(Collected data entries)

------------------------------------------------

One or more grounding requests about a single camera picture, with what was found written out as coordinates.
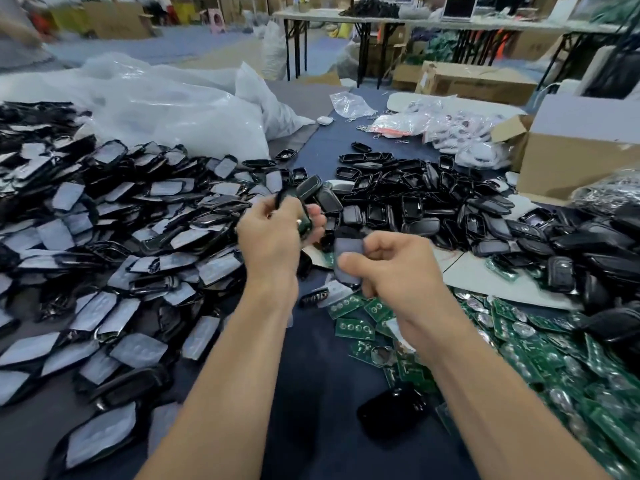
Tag clear plastic film piece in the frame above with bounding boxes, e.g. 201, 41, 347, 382
318, 281, 356, 309

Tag white sack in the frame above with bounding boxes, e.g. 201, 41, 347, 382
260, 19, 291, 81

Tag person's left hand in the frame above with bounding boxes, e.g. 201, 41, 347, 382
237, 193, 327, 296

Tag pile of black shell halves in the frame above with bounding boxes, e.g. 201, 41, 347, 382
290, 139, 546, 261

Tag tan cardboard box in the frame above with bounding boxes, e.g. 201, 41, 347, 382
80, 0, 153, 41

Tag lone glossy black shell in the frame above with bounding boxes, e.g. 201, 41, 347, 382
357, 385, 431, 441

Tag brown cardboard box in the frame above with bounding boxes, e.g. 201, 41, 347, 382
415, 61, 539, 106

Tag long white table top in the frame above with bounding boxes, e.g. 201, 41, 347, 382
272, 7, 621, 34

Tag heap of black parts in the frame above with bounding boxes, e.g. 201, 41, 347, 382
340, 0, 401, 19

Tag black metal table frame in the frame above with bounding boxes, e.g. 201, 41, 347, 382
283, 15, 401, 86

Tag open laptop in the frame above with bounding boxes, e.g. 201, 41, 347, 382
442, 0, 478, 21

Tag large white plastic bag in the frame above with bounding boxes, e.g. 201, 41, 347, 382
0, 53, 316, 161

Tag key fob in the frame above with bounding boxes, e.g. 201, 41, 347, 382
275, 175, 324, 241

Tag heap of clear parts bags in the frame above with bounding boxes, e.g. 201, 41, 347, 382
420, 105, 516, 171

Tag clear bag of metal parts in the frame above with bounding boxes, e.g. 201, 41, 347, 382
570, 169, 640, 216

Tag clear bag with red label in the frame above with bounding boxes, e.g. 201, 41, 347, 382
365, 111, 433, 138

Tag pile of shells with pads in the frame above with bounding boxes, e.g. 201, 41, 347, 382
0, 99, 301, 476

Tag film-covered black shell cover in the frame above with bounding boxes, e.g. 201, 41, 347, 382
332, 227, 369, 289

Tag large open cardboard box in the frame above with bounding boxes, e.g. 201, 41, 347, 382
492, 93, 640, 206

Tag person's right forearm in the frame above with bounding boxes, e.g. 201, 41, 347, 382
405, 295, 611, 480

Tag person's right hand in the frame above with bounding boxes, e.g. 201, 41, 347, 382
338, 231, 466, 334

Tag pile of green circuit boards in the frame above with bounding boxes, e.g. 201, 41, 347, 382
325, 255, 640, 480

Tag person's left forearm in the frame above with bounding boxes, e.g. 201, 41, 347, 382
138, 279, 301, 480

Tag small crumpled clear plastic bag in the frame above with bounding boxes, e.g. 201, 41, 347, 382
330, 91, 379, 121

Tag pile of assembled black fobs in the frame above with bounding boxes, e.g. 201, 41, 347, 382
520, 199, 640, 346

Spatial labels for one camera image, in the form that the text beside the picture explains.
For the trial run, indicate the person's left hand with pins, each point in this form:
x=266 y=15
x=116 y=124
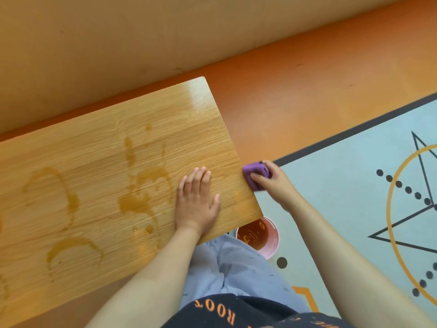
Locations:
x=194 y=204

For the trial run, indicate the person's right forearm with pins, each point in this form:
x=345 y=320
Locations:
x=348 y=269

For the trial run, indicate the wooden table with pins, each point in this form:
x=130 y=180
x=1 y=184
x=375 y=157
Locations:
x=102 y=150

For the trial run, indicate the purple cleaning cloth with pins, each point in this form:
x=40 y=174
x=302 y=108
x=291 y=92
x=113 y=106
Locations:
x=254 y=172

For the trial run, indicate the person's right hand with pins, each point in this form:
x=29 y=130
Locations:
x=276 y=186

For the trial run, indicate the black orange printed t-shirt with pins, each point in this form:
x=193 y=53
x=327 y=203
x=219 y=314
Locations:
x=245 y=312

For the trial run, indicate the pink plastic bucket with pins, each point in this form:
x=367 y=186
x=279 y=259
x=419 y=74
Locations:
x=269 y=247

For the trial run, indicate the person's left forearm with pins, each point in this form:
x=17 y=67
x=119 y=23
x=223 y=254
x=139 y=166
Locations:
x=150 y=283

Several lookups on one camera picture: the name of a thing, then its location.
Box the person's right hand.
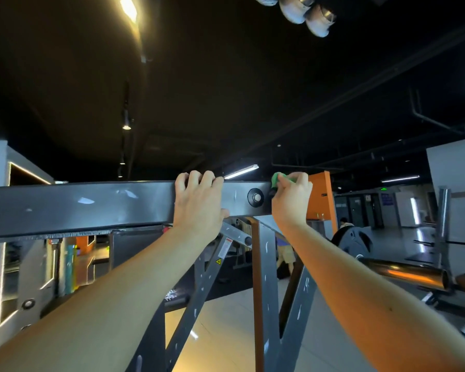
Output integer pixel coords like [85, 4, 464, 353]
[271, 172, 314, 229]

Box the person's left hand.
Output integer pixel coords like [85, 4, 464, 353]
[173, 170, 230, 246]

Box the green cleaning cloth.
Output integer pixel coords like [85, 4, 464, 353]
[270, 172, 296, 191]

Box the grey steel gym machine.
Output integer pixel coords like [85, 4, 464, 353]
[0, 171, 339, 372]

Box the person's right forearm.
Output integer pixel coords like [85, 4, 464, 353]
[276, 221, 465, 372]

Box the person's left forearm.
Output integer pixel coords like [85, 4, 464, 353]
[0, 225, 218, 372]

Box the fluorescent tube light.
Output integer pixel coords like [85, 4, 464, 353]
[223, 163, 260, 181]
[381, 175, 421, 184]

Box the barbell with black plate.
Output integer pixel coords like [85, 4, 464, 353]
[331, 225, 452, 293]

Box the round ceiling lamp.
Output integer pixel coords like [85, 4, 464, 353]
[118, 0, 141, 26]

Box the white ceiling duct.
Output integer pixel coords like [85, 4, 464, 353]
[252, 0, 338, 39]

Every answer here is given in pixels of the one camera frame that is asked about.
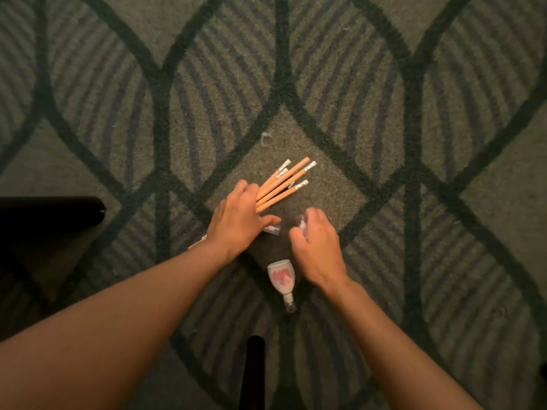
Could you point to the person's left hand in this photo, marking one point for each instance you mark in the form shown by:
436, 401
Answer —
237, 217

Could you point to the person's right hand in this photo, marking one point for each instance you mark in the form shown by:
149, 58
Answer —
320, 251

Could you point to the white green correction tape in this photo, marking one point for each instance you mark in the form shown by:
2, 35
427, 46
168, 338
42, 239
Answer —
302, 224

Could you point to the white pink correction tape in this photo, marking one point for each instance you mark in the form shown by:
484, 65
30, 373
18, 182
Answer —
272, 229
282, 279

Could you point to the bundle of wooden pencils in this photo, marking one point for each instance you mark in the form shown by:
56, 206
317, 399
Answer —
295, 167
280, 174

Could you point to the person's left forearm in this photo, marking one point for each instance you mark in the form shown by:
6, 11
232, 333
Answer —
107, 328

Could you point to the person's right forearm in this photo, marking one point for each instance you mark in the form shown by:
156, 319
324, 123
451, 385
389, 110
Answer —
397, 350

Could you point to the small clear plastic scrap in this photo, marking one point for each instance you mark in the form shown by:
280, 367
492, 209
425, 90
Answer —
266, 139

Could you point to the black table leg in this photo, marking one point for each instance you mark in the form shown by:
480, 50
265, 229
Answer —
253, 375

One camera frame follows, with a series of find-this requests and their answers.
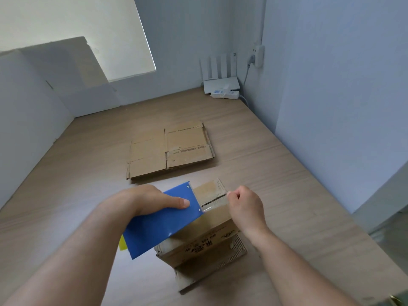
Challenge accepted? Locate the person's left hand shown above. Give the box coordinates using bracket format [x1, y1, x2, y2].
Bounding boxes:
[102, 184, 191, 220]

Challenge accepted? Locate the person's right hand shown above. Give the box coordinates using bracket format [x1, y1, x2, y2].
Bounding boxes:
[226, 185, 268, 241]

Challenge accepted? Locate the grey power cable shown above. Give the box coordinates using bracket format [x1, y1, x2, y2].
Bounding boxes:
[239, 55, 257, 107]

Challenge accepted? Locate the white router with antennas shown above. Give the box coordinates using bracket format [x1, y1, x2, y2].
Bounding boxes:
[200, 52, 241, 94]

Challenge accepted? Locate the white power strip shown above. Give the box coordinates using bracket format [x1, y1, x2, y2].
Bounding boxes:
[210, 89, 240, 100]

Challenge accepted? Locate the picture-printed cardboard box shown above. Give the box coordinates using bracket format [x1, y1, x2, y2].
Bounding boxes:
[154, 178, 248, 295]

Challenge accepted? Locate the person's left forearm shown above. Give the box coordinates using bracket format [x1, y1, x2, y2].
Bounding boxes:
[3, 200, 141, 306]

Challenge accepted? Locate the blue tape dispenser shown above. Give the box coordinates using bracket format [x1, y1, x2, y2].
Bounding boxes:
[122, 181, 204, 260]

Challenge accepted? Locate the white foam partition board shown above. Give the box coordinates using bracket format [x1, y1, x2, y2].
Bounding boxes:
[0, 49, 76, 209]

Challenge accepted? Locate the bright window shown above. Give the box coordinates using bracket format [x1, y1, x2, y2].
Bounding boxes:
[0, 0, 157, 82]

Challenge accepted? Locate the plain cardboard box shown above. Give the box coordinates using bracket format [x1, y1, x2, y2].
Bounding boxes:
[126, 121, 216, 181]

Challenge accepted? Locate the person's right forearm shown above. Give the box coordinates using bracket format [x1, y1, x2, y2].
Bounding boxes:
[245, 227, 361, 306]

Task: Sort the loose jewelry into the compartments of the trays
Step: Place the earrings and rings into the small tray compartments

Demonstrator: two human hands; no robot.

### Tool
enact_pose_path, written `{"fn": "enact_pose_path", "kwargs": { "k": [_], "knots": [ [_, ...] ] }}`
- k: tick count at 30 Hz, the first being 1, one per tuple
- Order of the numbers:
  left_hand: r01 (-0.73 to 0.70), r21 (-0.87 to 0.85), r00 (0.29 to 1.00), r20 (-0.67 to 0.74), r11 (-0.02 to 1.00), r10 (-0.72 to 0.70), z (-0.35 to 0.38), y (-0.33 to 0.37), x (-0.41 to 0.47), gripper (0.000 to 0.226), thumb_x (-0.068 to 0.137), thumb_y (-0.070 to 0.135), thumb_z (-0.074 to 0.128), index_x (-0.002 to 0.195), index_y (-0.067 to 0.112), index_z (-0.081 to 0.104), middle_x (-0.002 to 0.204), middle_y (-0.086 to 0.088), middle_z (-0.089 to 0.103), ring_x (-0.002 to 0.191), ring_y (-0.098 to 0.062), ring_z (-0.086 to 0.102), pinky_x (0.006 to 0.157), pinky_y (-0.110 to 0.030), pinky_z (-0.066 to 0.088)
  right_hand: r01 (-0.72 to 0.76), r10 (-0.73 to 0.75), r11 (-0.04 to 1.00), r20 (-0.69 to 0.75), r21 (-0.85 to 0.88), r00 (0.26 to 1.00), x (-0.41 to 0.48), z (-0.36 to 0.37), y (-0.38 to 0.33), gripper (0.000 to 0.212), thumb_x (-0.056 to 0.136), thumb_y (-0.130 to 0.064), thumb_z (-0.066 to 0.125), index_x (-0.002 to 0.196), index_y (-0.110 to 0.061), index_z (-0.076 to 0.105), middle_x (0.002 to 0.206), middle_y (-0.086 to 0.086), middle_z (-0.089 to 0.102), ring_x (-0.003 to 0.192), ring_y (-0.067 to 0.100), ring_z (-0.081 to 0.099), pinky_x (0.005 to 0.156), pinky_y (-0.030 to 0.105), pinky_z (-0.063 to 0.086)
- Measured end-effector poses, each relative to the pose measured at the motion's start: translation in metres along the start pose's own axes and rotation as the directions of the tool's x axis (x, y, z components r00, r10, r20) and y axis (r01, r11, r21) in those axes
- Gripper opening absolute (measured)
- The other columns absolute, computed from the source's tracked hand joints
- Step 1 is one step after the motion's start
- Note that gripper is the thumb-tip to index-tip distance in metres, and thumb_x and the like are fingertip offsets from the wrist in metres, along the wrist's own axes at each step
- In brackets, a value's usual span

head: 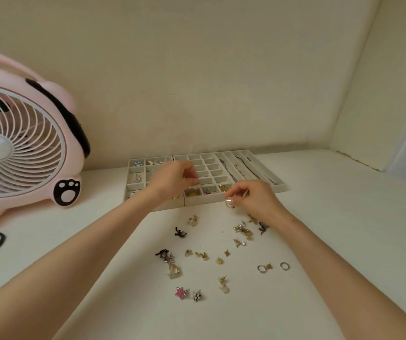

------------------------------------------------

Your instructions:
Among the lines of the data above, find those with the word "written" and show them.

Output of the exercise:
One or more grounding requests about a single camera picture, with what was found written out as coordinates.
enact_pose_path, written `{"fn": "enact_pose_path", "kwargs": { "k": [_], "knots": [ [_, ...] ] }}`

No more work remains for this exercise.